Action item — This exercise needs all of the entries set down again, exactly as they read.

[Dataset records]

- Opening Delimiter -

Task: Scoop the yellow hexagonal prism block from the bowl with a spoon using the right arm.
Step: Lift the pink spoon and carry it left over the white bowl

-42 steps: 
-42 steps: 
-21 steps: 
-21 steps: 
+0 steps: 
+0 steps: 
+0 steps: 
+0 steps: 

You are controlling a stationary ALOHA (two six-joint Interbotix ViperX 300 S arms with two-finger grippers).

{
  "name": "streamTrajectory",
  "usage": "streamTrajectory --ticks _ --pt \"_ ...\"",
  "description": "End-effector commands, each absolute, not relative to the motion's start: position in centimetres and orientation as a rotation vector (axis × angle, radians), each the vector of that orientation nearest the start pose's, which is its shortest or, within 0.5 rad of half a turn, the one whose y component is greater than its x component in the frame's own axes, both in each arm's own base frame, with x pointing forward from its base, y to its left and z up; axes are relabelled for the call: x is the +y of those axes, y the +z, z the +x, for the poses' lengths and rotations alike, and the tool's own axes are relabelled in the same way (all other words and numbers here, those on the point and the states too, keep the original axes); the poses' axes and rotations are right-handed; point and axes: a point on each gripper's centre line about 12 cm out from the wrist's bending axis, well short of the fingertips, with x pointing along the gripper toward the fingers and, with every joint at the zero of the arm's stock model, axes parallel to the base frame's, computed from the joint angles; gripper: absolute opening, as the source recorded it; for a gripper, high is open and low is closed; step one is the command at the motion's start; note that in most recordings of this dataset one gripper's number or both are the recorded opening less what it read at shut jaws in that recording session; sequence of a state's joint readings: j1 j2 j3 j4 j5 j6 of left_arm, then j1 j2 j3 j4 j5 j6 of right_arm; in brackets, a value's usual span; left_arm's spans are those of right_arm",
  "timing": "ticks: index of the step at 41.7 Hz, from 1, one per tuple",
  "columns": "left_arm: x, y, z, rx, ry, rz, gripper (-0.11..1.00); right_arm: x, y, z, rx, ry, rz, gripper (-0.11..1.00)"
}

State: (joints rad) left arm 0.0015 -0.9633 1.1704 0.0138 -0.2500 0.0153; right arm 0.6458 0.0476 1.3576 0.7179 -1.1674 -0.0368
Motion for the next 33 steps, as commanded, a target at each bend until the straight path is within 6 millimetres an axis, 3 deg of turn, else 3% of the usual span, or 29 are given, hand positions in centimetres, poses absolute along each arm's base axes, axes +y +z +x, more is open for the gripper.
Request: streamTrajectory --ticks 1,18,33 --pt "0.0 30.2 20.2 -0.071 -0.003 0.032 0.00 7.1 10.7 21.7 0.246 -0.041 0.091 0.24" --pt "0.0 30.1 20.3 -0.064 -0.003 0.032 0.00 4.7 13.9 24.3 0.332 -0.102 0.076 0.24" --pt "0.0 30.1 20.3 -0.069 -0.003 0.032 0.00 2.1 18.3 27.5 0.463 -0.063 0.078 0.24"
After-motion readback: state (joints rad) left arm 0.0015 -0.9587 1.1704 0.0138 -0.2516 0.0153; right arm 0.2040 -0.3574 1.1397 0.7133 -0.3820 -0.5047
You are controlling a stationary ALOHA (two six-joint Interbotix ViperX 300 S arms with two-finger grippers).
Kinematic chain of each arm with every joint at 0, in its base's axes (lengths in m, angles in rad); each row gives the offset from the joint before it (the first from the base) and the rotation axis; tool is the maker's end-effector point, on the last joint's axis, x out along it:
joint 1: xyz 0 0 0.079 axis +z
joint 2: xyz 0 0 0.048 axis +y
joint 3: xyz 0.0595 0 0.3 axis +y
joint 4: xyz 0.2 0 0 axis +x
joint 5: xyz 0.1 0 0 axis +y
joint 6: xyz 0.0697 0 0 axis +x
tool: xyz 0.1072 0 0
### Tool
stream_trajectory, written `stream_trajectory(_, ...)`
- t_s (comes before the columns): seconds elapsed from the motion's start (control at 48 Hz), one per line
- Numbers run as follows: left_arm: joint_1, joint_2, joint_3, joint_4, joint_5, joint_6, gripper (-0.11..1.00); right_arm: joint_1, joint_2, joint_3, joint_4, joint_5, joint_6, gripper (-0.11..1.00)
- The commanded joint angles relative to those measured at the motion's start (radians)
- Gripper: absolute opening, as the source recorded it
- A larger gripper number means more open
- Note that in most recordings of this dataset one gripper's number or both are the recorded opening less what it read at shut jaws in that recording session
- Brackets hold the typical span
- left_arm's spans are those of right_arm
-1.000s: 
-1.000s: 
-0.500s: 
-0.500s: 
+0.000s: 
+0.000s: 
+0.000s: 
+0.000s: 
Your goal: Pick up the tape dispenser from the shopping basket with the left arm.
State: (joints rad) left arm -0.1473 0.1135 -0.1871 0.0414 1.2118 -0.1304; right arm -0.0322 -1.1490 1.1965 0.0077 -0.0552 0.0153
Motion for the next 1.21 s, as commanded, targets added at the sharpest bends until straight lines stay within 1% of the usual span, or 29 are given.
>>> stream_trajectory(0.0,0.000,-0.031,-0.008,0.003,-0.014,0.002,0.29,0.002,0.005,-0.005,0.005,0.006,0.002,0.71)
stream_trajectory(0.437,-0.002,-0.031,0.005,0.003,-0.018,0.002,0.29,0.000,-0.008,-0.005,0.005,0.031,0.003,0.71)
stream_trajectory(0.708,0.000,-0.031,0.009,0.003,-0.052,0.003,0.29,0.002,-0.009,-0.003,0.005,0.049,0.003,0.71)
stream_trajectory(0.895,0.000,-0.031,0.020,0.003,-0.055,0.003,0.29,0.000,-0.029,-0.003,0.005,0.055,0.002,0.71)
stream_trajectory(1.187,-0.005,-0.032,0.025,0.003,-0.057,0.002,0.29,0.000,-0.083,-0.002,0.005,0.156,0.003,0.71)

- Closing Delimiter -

Exercise response —
Task: Scoop the yellow hexagonal prism block from the bowl with a spoon using the right arm.
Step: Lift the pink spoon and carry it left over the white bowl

-42 steps: 
-42 steps: 
-21 steps: 
-21 steps: 
+0 steps: 
+0 steps: 
+0 steps: 
+0 steps: 

You are controlling a stationary ALOHA (two six-joint Interbotix ViperX 300 S arms with two-finger grippers).

{
  "name": "streamTrajectory",
  "usage": "streamTrajectory --ticks _ --pt \"_ ...\"",
  "description": "End-effector commands, each absolute, not relative to the motion's start: position in centimetres and orientation as a rotation vector (axis × angle, radians), each the vector of that orientation nearest the start pose's, which is its shortest or, within 0.5 rad of half a turn, the one whose y component is greater than its x component in the frame's own axes, both in each arm's own base frame, with x pointing forward from its base, y to its left and z up; axes are relabelled for the call: x is the +y of those axes, y the +z, z the +x, for the poses' lengths and rotations alike, and the tool's own axes are relabelled in the same way (all other words and numbers here, those on the point and the states too, keep the original axes); the poses' axes and rotations are right-handed; point and axes: a point on each gripper's centre line about 12 cm out from the wrist's bending axis, well short of the fingertips, with x pointing along the gripper toward the fingers and, with every joint at the zero of the arm's stock model, axes parallel to the base frame's, computed from the joint angles; gripper: absolute opening, as the source recorded it; for a gripper, high is open and low is closed; step one is the command at the motion's start; note that in most recordings of this dataset one gripper's number or both are the recorded opening less what it read at shut jaws in that recording session; sequence of a state's joint readings: j1 j2 j3 j4 j5 j6 of left_arm, then j1 j2 j3 j4 j5 j6 of right_arm; in brackets, a value's usual span; left_arm's spans are those of right_arm",
  "timing": "ticks: index of the step at 41.7 Hz, from 1, one per tuple",
  "columns": "left_arm: x, y, z, rx, ry, rz, gripper (-0.11..1.00); right_arm: x, y, z, rx, ry, rz, gripper (-0.11..1.00)"
}

State: (joints rad) left arm 0.0015 -0.9633 1.1704 0.0138 -0.2500 0.0153; right arm 0.6458 0.0476 1.3576 0.7179 -1.1674 -0.0368
Motion for the next 33 steps, as commanded, a target at each bend until the straight path is within 6 millimetres an axis, 3 deg of turn, else 3% of the usual span, or 29 are given, hand positions in centimetres, poses absolute along each arm's base axes, axes +y +z +x, more is open for the gripper.
Request: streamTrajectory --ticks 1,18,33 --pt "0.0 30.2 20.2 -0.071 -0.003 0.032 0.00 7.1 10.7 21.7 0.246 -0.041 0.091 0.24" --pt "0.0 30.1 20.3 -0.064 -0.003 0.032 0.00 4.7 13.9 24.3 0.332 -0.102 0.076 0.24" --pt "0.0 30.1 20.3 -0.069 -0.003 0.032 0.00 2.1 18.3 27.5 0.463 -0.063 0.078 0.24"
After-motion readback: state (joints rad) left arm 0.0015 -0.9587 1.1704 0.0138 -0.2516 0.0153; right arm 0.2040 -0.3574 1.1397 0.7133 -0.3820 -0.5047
You are controlling a stationary ALOHA (two six-joint Interbotix ViperX 300 S arms with two-finger grippers).
Kinematic chain of each arm with every joint at 0, in its base's axes (lengths in m, angles in rad); each row gives the offset from the joint before it (the first from the base) and the rotation axis; tool is the maker's end-effector point, on the last joint's axis, x out along it:
joint 1: xyz 0 0 0.079 axis +z
joint 2: xyz 0 0 0.048 axis +y
joint 3: xyz 0.0595 0 0.3 axis +y
joint 4: xyz 0.2 0 0 axis +x
joint 5: xyz 0.1 0 0 axis +y
joint 6: xyz 0.0697 0 0 axis +x
tool: xyz 0.1072 0 0
### Tool
stream_trajectory, written `stream_trajectory(_, ...)`
- t_s (comes before the columns): seconds elapsed from the motion's start (control at 48 Hz), one per line
- Numbers run as follows: left_arm: joint_1, joint_2, joint_3, joint_4, joint_5, joint_6, gripper (-0.11..1.00); right_arm: joint_1, joint_2, joint_3, joint_4, joint_5, joint_6, gripper (-0.11..1.00)
- The commanded joint angles relative to those measured at the motion's start (radians)
- Gripper: absolute opening, as the source recorded it
- A larger gripper number means more open
- Note that in most recordings of this dataset one gripper's number or both are the recorded opening less what it read at shut jaws in that recording session
- Brackets hold the typical span
- left_arm's spans are those of right_arm
-1.000s: 
-1.000s: 
-0.500s: 
-0.500s: 
+0.000s: 
+0.000s: 
+0.000s: 
+0.000s: 
Your goal: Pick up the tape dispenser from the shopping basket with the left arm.
State: (joints rad) left arm -0.1473 0.1135 -0.1871 0.0414 1.2118 -0.1304; right arm -0.0322 -1.1490 1.1965 0.0077 -0.0552 0.0153
Motion for the next 1.21 s, as commanded, targets added at the sharpest bends until straight lines stay within 1% of the usual span, or 29 are given.
>>> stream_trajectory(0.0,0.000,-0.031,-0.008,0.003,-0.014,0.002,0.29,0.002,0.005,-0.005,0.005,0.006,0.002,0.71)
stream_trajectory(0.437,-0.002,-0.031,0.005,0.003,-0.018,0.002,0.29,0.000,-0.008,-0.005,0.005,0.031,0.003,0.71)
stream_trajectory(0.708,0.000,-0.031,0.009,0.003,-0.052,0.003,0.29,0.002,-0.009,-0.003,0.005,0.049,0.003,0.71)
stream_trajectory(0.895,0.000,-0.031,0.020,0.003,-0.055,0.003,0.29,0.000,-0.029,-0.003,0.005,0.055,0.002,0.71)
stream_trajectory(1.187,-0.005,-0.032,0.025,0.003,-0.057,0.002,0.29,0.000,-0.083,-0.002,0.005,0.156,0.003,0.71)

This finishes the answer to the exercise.